Tuesday night, Charleston City Council passed a ban on texting while driving. Charleston now joins Mt. Pleasant and a handful of other municipalities around the state that have passed similar bans while efforts at enacting a statewide ordinance have floundered.
The new ordinance, which effectively outlaws all activities except phone calls on a cell phone while driving in city limits, states that "no person shall operate a vehicle on a public street or highway within the city limits while using a Handheld Electronic Communication Device." Drivers are still allowed to dial phone numbers and make calls while driving, and they can use their phones while in a "stationary and parked position," according to the ordinance. Exceptions are also made for police, firefighters, EMTs, and other public safety officials, as well as people dialing 911.

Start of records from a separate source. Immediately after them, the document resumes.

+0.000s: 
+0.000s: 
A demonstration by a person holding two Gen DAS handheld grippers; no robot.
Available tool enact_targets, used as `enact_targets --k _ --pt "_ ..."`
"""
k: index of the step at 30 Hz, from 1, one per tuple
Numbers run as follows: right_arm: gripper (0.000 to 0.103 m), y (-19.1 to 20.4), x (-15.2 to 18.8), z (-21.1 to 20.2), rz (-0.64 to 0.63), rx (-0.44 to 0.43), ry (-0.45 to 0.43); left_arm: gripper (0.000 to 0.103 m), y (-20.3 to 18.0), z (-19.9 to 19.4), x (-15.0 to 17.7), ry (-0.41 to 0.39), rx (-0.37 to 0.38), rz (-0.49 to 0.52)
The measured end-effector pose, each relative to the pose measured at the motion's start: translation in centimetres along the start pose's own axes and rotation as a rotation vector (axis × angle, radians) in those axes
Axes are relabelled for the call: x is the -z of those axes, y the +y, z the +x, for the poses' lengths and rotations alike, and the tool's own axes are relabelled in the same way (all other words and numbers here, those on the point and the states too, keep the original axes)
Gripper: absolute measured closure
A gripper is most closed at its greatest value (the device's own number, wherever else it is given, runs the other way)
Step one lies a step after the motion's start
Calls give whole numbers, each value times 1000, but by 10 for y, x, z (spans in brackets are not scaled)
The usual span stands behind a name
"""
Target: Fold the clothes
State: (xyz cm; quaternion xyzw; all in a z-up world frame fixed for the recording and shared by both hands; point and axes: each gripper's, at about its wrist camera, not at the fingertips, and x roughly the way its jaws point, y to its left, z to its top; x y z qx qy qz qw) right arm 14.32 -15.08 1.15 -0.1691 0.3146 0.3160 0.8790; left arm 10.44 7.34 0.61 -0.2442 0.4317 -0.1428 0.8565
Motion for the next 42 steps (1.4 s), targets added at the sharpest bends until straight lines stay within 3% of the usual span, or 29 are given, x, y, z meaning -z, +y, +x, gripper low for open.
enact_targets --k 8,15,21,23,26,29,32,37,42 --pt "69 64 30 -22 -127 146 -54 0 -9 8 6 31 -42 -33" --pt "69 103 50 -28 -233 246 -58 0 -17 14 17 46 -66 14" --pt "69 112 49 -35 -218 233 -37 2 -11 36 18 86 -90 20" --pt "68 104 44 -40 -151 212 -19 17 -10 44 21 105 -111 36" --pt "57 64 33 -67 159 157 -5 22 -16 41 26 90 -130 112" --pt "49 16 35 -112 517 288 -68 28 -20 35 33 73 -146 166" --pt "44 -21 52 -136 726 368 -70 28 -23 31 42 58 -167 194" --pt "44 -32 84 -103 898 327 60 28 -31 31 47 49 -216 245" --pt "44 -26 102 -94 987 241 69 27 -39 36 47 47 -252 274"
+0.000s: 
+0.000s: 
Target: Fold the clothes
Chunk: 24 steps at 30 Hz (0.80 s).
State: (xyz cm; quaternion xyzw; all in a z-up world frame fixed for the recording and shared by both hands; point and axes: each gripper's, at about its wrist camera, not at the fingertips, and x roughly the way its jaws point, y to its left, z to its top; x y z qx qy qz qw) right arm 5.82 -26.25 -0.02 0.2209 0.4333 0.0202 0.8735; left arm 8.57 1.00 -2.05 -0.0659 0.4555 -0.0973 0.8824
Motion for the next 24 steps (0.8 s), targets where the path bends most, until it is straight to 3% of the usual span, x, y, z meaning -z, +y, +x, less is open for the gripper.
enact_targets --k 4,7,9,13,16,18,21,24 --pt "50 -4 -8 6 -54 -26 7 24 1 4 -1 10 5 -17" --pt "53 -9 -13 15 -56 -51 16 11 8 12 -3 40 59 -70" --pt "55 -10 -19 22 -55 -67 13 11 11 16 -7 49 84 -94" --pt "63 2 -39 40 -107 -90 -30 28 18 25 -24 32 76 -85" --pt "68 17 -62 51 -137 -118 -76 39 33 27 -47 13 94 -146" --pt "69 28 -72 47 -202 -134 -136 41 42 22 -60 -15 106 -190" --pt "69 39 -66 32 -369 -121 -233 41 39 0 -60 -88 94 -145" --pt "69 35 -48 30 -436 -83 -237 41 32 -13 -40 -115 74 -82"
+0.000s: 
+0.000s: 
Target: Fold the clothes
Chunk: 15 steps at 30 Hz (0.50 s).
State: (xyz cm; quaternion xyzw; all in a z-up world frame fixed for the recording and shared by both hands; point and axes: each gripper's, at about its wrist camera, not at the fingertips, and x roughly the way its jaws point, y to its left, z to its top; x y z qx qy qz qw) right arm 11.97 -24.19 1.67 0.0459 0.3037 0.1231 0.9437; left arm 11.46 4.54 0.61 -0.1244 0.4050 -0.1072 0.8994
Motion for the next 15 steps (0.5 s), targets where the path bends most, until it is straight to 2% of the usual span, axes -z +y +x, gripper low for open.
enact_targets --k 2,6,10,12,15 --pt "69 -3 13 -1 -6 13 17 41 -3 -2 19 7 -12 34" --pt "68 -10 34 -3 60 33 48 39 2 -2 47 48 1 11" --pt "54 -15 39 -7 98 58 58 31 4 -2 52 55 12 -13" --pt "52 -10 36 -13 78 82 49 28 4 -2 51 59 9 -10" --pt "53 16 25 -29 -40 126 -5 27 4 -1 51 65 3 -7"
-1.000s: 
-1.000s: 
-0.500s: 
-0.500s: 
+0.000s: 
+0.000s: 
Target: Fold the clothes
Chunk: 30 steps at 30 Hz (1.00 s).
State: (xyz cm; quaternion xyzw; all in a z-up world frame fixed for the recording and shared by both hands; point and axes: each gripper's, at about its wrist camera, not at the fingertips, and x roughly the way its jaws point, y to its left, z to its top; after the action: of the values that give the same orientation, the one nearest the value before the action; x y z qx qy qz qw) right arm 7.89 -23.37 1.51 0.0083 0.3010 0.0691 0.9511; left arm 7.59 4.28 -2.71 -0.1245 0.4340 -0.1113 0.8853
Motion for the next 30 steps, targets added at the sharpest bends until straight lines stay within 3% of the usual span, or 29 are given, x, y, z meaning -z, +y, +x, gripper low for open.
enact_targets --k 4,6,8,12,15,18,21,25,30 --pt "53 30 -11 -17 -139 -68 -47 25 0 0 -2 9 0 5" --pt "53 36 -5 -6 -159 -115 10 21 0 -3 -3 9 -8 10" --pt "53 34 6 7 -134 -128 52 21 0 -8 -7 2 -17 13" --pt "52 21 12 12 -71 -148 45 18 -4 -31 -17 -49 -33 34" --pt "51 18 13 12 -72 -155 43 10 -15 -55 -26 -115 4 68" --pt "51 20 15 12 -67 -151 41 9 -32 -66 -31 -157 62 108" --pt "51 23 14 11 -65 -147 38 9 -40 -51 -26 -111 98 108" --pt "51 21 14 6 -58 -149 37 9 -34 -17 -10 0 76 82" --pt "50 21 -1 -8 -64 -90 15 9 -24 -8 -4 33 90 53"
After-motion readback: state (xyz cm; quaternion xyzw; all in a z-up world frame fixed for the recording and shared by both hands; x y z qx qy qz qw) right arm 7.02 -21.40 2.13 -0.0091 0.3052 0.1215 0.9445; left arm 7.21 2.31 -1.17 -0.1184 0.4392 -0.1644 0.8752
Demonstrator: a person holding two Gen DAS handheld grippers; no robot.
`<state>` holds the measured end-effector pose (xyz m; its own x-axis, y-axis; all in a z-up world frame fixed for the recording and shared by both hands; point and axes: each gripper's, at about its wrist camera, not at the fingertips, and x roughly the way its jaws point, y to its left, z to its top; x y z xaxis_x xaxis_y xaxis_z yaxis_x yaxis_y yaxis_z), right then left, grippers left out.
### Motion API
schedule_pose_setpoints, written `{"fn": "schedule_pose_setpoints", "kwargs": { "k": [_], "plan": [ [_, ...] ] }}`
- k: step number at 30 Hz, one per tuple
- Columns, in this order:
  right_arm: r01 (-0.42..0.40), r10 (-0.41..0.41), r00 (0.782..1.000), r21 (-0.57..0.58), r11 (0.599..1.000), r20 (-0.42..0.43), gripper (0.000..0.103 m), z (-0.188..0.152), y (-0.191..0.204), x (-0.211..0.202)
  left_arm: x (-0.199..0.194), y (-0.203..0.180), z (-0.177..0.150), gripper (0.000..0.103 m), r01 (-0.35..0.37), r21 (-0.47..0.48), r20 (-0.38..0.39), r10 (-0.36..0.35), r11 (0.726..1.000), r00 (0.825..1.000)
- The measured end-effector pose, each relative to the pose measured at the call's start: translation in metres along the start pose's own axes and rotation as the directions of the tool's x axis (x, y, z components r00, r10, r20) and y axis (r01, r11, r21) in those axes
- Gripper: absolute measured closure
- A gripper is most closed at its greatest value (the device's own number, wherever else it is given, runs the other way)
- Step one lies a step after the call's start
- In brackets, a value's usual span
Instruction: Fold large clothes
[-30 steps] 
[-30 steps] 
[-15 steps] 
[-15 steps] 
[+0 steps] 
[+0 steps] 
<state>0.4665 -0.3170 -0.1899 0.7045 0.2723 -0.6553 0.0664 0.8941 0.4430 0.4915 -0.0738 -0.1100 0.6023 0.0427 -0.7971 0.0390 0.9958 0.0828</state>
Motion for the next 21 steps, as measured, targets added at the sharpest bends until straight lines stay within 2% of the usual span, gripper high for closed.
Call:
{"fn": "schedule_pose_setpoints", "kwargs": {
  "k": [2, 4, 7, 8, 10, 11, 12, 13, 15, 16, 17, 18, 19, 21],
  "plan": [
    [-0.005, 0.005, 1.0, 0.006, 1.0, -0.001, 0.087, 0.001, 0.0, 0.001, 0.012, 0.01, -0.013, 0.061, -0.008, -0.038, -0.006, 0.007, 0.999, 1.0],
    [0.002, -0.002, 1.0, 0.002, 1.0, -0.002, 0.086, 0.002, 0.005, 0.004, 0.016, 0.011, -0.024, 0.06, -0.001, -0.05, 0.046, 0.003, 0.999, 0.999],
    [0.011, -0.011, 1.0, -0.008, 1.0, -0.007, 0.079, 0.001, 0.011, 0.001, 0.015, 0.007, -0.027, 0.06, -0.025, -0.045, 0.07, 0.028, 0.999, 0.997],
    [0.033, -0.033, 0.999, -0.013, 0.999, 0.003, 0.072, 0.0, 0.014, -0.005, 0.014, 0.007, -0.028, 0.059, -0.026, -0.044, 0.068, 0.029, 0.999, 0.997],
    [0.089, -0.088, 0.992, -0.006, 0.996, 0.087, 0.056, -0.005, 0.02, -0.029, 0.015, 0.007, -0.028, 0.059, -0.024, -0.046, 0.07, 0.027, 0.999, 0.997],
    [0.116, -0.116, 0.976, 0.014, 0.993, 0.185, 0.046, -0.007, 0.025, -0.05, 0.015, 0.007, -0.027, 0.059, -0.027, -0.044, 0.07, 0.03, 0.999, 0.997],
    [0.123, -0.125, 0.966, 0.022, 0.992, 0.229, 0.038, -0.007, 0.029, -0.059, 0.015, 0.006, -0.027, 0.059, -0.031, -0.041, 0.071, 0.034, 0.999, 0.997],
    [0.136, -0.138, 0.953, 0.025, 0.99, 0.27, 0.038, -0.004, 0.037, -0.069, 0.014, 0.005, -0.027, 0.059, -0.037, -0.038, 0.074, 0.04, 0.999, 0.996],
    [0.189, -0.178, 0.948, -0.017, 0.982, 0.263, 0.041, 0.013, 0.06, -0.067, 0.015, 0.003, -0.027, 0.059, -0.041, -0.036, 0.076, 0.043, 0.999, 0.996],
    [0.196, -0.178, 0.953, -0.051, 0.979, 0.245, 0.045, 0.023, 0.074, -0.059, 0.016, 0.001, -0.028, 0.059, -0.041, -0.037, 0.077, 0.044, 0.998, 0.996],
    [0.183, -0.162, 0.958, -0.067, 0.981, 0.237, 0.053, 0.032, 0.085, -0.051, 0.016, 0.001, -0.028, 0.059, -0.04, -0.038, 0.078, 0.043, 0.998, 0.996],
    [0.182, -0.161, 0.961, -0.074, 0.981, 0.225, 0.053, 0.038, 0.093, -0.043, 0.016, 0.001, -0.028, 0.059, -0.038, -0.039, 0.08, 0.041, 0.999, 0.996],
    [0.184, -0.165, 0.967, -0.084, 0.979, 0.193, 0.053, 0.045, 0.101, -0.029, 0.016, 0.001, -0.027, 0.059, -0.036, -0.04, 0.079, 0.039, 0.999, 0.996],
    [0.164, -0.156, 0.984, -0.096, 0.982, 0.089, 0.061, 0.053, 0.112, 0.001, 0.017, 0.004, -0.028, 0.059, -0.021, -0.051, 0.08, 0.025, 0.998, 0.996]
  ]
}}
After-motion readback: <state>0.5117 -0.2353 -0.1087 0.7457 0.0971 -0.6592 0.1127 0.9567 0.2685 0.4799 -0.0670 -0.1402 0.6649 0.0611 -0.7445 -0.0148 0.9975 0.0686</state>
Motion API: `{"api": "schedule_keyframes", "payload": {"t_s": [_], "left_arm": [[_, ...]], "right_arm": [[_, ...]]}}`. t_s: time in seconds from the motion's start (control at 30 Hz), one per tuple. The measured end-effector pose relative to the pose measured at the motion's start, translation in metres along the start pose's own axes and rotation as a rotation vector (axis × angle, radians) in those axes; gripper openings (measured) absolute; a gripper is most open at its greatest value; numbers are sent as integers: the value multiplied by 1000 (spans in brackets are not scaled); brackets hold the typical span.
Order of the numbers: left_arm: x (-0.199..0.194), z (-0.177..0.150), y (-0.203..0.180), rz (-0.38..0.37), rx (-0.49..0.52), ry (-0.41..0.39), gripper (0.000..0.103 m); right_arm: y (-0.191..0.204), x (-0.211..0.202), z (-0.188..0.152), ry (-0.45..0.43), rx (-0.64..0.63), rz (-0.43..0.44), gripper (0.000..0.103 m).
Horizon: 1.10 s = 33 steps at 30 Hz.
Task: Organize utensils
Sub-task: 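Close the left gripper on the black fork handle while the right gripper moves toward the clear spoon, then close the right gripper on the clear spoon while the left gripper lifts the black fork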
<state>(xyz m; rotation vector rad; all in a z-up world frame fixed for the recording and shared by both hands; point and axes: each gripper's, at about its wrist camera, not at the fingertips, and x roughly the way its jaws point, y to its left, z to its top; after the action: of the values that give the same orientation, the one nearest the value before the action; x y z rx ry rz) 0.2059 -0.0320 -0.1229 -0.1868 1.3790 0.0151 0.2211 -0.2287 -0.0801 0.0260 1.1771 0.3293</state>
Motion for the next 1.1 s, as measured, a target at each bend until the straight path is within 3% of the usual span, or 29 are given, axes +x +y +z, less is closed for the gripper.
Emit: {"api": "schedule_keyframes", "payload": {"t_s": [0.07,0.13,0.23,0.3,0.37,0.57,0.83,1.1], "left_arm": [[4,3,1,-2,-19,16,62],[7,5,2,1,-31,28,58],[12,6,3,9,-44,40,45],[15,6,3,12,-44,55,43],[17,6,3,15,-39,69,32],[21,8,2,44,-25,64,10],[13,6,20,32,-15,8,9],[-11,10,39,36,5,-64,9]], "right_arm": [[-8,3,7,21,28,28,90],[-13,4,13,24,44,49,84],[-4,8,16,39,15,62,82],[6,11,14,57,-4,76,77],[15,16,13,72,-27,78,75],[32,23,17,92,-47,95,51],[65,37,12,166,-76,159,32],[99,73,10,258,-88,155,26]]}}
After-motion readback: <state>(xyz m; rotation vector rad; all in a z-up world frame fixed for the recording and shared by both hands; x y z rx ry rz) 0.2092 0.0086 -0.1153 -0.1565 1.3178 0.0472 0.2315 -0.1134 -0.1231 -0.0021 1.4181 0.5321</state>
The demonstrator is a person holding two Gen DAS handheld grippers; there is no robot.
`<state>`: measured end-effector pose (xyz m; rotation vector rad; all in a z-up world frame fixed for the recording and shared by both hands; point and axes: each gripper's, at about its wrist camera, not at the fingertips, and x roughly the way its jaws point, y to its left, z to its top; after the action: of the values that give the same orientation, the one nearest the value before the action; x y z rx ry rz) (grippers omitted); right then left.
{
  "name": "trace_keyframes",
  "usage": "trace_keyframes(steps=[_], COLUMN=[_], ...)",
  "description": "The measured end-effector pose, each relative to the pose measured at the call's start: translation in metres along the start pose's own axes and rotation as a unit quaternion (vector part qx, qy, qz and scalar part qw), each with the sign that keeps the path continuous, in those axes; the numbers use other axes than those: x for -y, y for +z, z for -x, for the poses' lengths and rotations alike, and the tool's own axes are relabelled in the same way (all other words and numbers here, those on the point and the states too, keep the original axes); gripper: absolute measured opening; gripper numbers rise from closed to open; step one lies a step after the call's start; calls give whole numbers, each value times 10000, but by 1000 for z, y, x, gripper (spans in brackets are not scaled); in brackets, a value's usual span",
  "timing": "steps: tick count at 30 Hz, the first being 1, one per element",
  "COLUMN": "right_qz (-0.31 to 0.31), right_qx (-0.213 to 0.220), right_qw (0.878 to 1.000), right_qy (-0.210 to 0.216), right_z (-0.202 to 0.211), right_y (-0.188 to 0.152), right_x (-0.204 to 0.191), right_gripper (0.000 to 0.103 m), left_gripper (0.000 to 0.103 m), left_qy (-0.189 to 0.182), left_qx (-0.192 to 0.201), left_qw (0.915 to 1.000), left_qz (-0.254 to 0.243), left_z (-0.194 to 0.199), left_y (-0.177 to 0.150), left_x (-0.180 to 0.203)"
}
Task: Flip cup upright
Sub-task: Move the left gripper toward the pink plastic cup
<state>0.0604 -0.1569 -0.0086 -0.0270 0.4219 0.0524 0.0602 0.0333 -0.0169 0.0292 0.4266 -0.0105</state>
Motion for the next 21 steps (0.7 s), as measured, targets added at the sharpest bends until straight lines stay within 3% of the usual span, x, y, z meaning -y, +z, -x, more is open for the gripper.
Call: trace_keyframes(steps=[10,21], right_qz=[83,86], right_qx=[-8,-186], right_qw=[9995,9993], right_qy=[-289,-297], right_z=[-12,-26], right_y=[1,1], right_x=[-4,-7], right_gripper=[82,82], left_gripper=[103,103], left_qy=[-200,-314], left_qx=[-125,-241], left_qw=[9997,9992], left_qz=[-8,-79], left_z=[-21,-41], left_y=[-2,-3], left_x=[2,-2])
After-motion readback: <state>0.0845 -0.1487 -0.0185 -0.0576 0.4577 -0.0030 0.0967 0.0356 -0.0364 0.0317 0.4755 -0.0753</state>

While the ordinance is effective immediately and carries a $100 fine, Charleston police will not start writing tickets immediately. Instead, the department will spend 30 days putting up signs and working on public education, followed by 30 days of issuing warnings. After those first 60 days, police will begin issuing fines.
Violating the new ordinance is a primary offense, meaning that police officers can pull a person over for violating it. In order to conduct a traffic stop, an officer must have "probable cause that a violation has occurred based on the officer's clear and unobstructed view of a person's use of a Handheld Electronic Communication Device," according to the ordinance. If the officer has probable cause, he or she may also subpoena a driver's telephone records. However, an officer may not seize or require the forfeiture of a cell phone based on a violation of the ordinance.
In the law, a "Handheld Electronic Communication Device" is defined as "an electronic device including, but not limited to a telephone, cell phone, personal digital assistant, text messaging device, email messaging device, a computer, or other such instrument that allows a person to wirelessly communicate with another while holding or operating such with the hand." When a cell phone is being used as an MP3 player, drivers must pull over and park to change songs. When a cell phone is being used as a GPS unit, drivers must pull over and park to type in an address. The ordinance does not specifically mention standalone GPS units or MP3 players.
"You can use a cell phone to dial and talk while operating a moving vehicle," says police spokesman Charles Francis. "The manipulation of any other device would be in violation of the ordinance."
City Councilman Aubry Alexander, who spoke to the City Paper via speakerphone while pulled over in his car, says he hopes the ordinance will make people "stop and think" about driving while distracted. But he says enforcement could be difficult as police try to suss out whether a driver was dialing a phone number or sending a text message. He also says enforcement west of the Ashley could present problems as drivers pass through pockets of city and county land. "If the county enacts [a ban], then you'll have that consistency that many are looking for across the board," Alexander says.